Quote from illiquid:
Well that depends if you believe simplicity and logic are beneficial in one's trading.![]()
But half-kidding aside, I think gnome's post reflects what I meant by comparing tf to being long or short.
There are times you want to follow the trend (greatly simplified, when you believe there is enough "trending" left to go to make the risk/reward worth it), and there are times when you want to fade the trend (when you think there is more reward in the reversal than the continuation).
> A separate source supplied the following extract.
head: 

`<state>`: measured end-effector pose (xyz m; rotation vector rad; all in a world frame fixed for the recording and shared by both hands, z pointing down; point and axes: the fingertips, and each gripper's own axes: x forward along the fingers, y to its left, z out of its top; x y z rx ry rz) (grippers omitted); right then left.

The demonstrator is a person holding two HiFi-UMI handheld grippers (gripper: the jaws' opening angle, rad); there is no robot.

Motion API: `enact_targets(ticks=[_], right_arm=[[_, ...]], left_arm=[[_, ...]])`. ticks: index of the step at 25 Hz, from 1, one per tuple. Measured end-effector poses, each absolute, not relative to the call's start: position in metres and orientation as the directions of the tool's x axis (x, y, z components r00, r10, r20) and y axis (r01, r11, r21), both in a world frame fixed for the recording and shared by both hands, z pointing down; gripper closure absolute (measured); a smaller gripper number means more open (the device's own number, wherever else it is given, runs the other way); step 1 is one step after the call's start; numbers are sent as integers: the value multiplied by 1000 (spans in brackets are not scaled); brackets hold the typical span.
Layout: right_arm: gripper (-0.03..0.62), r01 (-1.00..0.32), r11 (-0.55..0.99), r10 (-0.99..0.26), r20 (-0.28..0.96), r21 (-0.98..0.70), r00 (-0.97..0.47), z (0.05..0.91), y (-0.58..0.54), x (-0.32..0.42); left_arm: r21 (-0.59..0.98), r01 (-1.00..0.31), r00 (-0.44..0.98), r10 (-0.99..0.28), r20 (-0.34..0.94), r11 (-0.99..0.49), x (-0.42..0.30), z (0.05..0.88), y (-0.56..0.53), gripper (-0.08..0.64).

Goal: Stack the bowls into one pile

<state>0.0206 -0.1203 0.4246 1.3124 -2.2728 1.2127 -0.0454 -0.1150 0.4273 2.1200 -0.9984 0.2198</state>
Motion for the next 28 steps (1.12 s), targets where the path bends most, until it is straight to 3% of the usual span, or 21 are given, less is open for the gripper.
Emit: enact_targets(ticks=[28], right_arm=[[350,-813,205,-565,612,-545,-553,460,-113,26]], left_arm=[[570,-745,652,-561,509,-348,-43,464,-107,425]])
Trendfollowers are correct at the start of trends, but then again so are reversal traders who've captured the turn prior. Conversely, trendfollowers who are late to the party will usually be wrong, as well as reversal players who arrive too early. (edit: perhaps "early" and "late" are the wrong words here; instead, it might be more accurate and simple to say trendfollowers are usually correct when the trend lasts long enough for them to make a profit, etc.)
Is it possible to capture the turn in a reversal mode, then shift into trend following mode of thinking afterwards? If the situation calls for it, why not?
All my intraday ES entries are reversal entries due to the fact that my trend indicators are late but also has less problem with divergence. I tried to be pure in philosophy but I am not able to because of insufficient tools. This is one area of conflict and shortcoming that I tried to compromise with risk management and hopefullly will be fixed with more research.